Service Fabric cluster capacity planning considerations

For any production deployment, capacity planning is an important step. Here are some of the items that you have to consider as a part of that process.

  • The number of node types your cluster needs to start out with
  • The properties of each of node type (size, primary, internet facing, number of VMs, etc.)
  • The reliability and durability characteristics of the cluster

Let us briefly review each of these items.

The number of node types your cluster needs to start out with

First, you need to figure out what the cluster you are creating is going to be used for and what kinds of applications you are planning to deploy into this cluster. If you are not clear on the purpose of the cluster, you are most likely not yet ready to enter the capacity planning process.

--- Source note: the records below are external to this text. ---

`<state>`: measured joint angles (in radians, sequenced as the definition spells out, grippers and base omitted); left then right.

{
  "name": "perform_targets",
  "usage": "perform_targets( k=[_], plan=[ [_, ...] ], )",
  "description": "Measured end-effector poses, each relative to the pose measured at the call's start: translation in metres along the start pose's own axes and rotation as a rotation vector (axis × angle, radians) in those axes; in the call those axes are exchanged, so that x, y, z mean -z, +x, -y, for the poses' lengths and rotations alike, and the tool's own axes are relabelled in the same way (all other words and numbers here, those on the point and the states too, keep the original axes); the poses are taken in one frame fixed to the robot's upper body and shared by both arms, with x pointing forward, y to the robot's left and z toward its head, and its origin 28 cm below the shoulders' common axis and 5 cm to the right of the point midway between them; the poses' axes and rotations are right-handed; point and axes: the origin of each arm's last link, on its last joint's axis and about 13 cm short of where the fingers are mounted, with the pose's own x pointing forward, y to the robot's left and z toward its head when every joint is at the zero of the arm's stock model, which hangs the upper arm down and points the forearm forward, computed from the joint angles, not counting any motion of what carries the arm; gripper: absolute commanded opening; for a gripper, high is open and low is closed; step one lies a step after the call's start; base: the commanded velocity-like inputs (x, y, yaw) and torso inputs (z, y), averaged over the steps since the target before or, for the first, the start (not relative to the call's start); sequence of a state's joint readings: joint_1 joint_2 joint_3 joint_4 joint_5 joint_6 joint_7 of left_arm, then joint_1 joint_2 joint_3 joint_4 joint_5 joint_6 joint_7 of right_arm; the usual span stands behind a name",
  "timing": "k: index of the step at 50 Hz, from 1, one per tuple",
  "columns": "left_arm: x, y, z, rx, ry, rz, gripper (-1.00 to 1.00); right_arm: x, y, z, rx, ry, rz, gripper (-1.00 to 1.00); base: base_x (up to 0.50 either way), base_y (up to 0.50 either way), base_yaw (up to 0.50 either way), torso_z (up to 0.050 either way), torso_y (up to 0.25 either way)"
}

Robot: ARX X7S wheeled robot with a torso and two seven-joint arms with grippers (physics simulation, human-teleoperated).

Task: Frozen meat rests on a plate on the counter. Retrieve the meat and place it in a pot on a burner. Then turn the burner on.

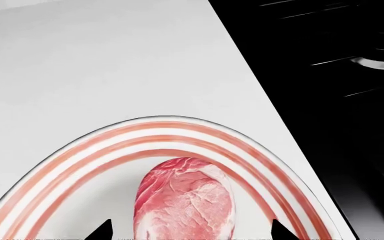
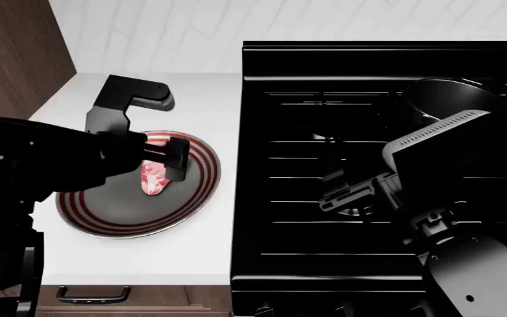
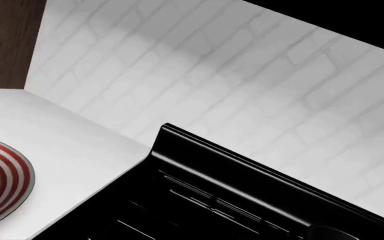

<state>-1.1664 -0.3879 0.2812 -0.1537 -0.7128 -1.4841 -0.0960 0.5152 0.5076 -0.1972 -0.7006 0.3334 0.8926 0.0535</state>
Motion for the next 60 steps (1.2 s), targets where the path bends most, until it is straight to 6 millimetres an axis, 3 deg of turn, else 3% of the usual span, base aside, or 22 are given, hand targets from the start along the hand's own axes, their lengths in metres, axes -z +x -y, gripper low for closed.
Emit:
perform_targets(
  k=[60],
  plan=[
    [0.010, 0.030, -0.007, -0.004, -0.026, -0.103, 1.00, 0.013, 0.010, -0.002, -0.025, 0.008, -0.036, 1.00, 0.00, 0.00, 0.00, 0.000, 0.000]
  ],
)
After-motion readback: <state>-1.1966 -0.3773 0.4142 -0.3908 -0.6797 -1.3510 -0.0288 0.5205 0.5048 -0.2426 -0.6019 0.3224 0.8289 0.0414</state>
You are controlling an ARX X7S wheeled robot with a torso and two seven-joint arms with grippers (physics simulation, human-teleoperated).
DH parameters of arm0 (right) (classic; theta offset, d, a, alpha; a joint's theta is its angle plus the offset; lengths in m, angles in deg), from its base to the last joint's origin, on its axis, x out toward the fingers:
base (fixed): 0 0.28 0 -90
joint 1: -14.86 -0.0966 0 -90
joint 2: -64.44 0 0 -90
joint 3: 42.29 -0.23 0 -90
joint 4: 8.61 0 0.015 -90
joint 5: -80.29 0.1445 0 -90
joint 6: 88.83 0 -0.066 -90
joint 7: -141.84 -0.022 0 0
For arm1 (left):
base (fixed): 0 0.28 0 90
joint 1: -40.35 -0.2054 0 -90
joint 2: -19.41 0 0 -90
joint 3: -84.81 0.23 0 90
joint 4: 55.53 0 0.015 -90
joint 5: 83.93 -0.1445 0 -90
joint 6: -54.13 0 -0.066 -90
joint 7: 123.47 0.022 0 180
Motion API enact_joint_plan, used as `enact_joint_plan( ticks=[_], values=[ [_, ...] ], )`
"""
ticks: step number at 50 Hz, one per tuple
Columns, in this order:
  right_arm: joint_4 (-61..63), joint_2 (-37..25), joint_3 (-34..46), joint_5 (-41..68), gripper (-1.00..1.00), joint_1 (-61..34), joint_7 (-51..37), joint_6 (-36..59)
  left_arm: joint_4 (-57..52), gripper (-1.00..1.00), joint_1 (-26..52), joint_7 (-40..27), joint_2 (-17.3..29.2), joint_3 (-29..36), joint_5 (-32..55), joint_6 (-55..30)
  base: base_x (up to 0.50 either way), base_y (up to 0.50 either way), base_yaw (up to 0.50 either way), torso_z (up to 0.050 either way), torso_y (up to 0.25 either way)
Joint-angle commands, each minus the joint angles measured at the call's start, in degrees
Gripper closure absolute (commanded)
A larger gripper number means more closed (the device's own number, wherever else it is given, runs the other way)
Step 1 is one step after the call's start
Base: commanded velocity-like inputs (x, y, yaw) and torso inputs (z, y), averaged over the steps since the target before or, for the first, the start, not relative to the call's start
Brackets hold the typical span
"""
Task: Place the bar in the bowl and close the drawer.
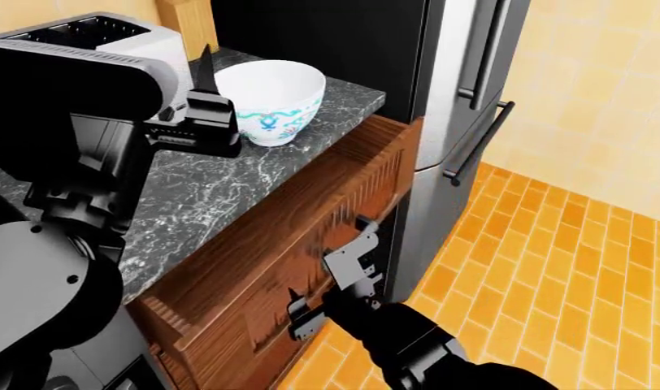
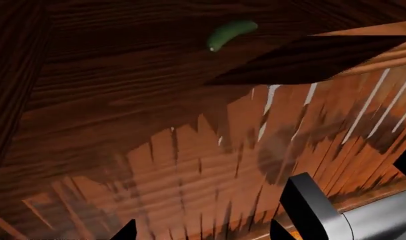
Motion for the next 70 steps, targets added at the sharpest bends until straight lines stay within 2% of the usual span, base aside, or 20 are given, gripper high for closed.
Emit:
enact_joint_plan(
  ticks=[1,7,8,13,18,29,40,43,49,65,70],
  values=[
    [3.9,2.2,0.1,-1.7,-1.0,-1.5,1.1,-0.9,-1.0,-1.0,0.4,-0.9,0.4,-0.7,1.5,-0.8,0.0,0.0,0.0,0.0,0.0],
    [-1.6,2.1,-1.6,0.0,-1.0,-1.0,-3.1,-6.5,0.2,-1.0,1.3,-0.4,-0.6,0.5,0.5,-0.6,0.0,0.0,0.0,0.0,0.002],
    [0.1,0.3,-1.9,-0.1,-1.0,-0.7,-5.2,-7.2,0.4,-1.0,1.6,-0.3,-0.8,0.7,0.4,-0.6,0.0,0.0,0.0,0.0,0.0],
    [26.5,-16.8,-1.4,-1.5,-1.0,0.8,-23.1,-6.9,1.4,-1.0,2.3,0.1,-2.1,2.1,-0.6,-0.3,0.0,0.0,0.0,0.0,0.0],
    [41.3,-27.3,-1.7,-3.6,-1.0,2.9,-34.7,-9.0,3.0,-1.0,2.7,0.9,-3.8,3.3,-1.6,0.8,0.0,0.0,0.0,0.0,0.0],
    [58.8,-41.0,-2.2,-9.5,-1.0,7.7,-51.1,-13.3,4.7,-1.0,3.0,2.3,-5.3,5.2,-2.7,1.8,0.0,0.0,0.0,0.0,0.0],
    [75.7,-54.6,-6.2,-19.4,-1.0,12.6,-76.2,-18.4,10.1,-1.0,2.6,7.0,-10.6,9.4,-6.0,7.0,0.0,0.0,0.0,0.0,0.0],
    [78.8,-56.8,-7.8,-22.1,-1.0,13.5,-82.5,-19.4,13.6,-1.0,2.9,9.5,-13.2,12.0,-7.7,8.9,0.0,0.0,0.0,0.0,0.0],
    [84.3,-59.1,-8.8,-25.4,-1.0,12.7,-88.2,-16.2,18.7,-1.0,2.9,13.6,-17.7,16.9,-10.1,11.6,0.0,0.0,0.0,0.0,0.0],
    [91.1,-60.7,-11.0,-27.2,-1.0,10.2,-91.2,-11.0,36.7,-1.0,-0.5,21.3,-28.9,24.7,-16.3,24.0,0.0,0.0,0.0,0.0,0.0],
    [92.0,-60.5,-11.4,-27.3,-1.0,9.8,-91.1,-9.7,41.9,-1.0,-2.5,21.0,-31.3,25.2,-17.2,27.2,0.0,0.0,0.0,0.0,0.0]
  ],
)
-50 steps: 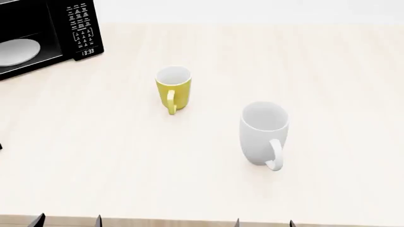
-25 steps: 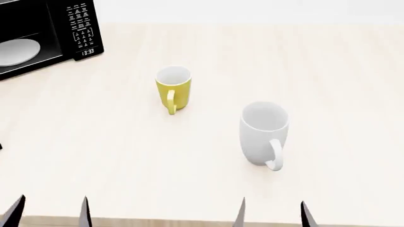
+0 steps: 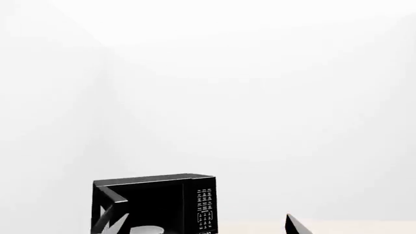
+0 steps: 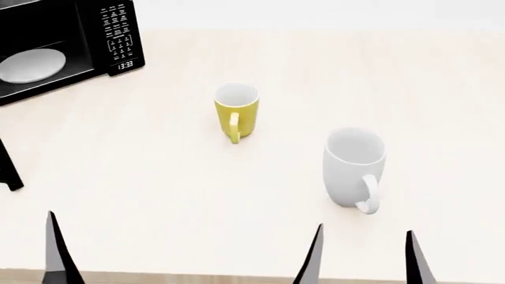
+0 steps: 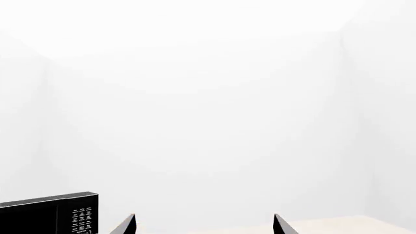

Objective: Close the microwave.

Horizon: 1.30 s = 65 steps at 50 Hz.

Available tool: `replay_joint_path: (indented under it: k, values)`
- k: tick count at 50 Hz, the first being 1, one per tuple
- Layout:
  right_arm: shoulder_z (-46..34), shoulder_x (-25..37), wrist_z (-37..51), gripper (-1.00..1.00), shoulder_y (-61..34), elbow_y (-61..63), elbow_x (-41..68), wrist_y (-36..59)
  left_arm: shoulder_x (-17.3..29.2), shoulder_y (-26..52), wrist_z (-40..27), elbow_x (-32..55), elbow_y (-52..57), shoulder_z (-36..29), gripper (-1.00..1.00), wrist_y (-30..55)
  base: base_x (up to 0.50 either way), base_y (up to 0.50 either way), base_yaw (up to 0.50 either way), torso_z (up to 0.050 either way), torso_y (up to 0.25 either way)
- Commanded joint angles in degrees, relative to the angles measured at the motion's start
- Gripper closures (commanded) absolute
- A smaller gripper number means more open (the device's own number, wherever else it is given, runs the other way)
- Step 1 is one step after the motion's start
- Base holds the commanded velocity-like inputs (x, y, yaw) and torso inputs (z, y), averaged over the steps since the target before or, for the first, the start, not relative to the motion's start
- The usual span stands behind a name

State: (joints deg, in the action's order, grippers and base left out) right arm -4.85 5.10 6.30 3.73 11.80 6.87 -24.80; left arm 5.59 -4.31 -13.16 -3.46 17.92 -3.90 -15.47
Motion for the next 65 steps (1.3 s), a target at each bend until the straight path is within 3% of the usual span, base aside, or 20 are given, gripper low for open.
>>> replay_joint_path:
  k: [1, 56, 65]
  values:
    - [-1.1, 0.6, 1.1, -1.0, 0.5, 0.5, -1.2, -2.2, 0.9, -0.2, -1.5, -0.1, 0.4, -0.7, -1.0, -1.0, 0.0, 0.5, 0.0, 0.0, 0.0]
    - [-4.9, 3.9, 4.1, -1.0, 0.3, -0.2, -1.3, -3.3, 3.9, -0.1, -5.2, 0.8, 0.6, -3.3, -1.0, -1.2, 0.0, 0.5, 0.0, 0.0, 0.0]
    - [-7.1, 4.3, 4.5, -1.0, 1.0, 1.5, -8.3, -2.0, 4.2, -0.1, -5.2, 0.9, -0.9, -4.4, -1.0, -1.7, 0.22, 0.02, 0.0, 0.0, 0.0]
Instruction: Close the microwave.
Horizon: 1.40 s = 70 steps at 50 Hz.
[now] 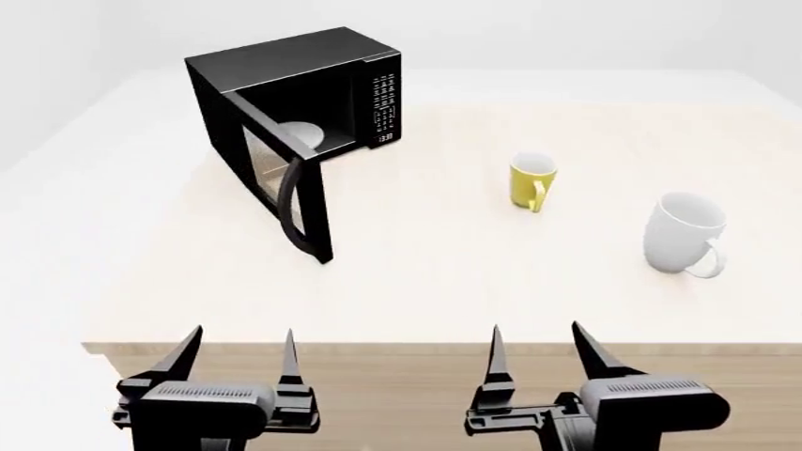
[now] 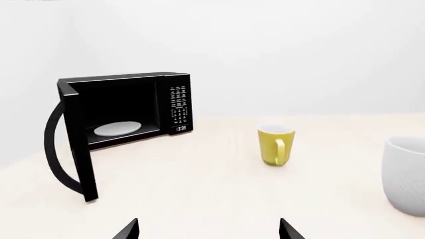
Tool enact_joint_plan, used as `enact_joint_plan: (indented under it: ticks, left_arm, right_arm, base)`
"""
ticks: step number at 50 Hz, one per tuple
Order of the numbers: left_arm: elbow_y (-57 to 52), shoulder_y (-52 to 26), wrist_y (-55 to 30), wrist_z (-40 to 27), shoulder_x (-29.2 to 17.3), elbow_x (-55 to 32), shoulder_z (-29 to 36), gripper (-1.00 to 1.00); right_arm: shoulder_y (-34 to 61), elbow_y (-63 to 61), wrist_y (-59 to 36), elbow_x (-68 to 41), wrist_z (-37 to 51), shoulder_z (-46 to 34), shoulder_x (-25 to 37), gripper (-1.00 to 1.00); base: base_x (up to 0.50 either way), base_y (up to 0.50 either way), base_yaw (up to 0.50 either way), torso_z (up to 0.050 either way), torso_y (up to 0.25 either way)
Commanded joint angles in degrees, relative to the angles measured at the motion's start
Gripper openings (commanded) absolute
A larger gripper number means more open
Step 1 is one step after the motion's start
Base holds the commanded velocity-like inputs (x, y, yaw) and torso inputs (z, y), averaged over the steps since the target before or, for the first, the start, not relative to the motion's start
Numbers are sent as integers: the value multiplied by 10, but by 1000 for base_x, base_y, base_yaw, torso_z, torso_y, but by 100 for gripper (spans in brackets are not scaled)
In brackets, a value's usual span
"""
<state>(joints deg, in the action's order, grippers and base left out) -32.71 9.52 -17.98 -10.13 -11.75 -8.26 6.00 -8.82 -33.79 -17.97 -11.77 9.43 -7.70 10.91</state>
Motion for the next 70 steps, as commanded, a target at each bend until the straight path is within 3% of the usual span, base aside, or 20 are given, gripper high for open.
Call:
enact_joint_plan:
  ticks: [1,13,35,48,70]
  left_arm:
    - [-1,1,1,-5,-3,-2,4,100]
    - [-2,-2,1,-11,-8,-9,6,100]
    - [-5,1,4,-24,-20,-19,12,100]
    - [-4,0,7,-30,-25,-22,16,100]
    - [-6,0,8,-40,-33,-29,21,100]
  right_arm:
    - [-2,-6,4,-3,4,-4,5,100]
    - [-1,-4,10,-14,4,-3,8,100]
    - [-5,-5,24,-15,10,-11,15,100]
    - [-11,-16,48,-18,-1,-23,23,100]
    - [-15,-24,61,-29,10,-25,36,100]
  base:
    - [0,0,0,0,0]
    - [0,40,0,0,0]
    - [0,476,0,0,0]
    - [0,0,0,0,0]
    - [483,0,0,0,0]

Establish the number of node types your cluster needs to start out with. Each node type is mapped to a Virtual Machine Scale Set. Each node type can then be scaled up or down independently, have different sets of ports open, and can have different capacity metrics. So the decision of the number of node types essentially comes down to the following considerations:

  • Does your application have multiple services, and do any of them need to be public or internet facing? Typical applications contain a front-end gateway service that receives input from a client, and one or more back-end services that communicate with the front-end services. So in this case, you end up having at least two node types.
  • Do your services (that make up your application) have different infrastructure needs such as greater RAM or higher CPU cycles? For example, let us assume that the application that you want to deploy contains a front-end service and a back-end service. The front-end service can run on smaller VMs (VM sizes like D2) that have ports open to the internet. The back-end service, however, is computation intensive and needs to run on larger VMs (with VM sizes like D4, D6, D15) that are not internet facing.

    In this example, although you can decide to put all the services on one node type, we recommended that you place them in a cluster with two node types. This allows for each node type to have distinct properties such as internet connectivity or VM size. The number of VMs can be scaled independently, as well.

  • Since you cannot predict the future, go with facts you know of and decide on the number of node types that your applications need to start with. You can always add or remove node types later. A Service Fabric cluster must have at least one node type.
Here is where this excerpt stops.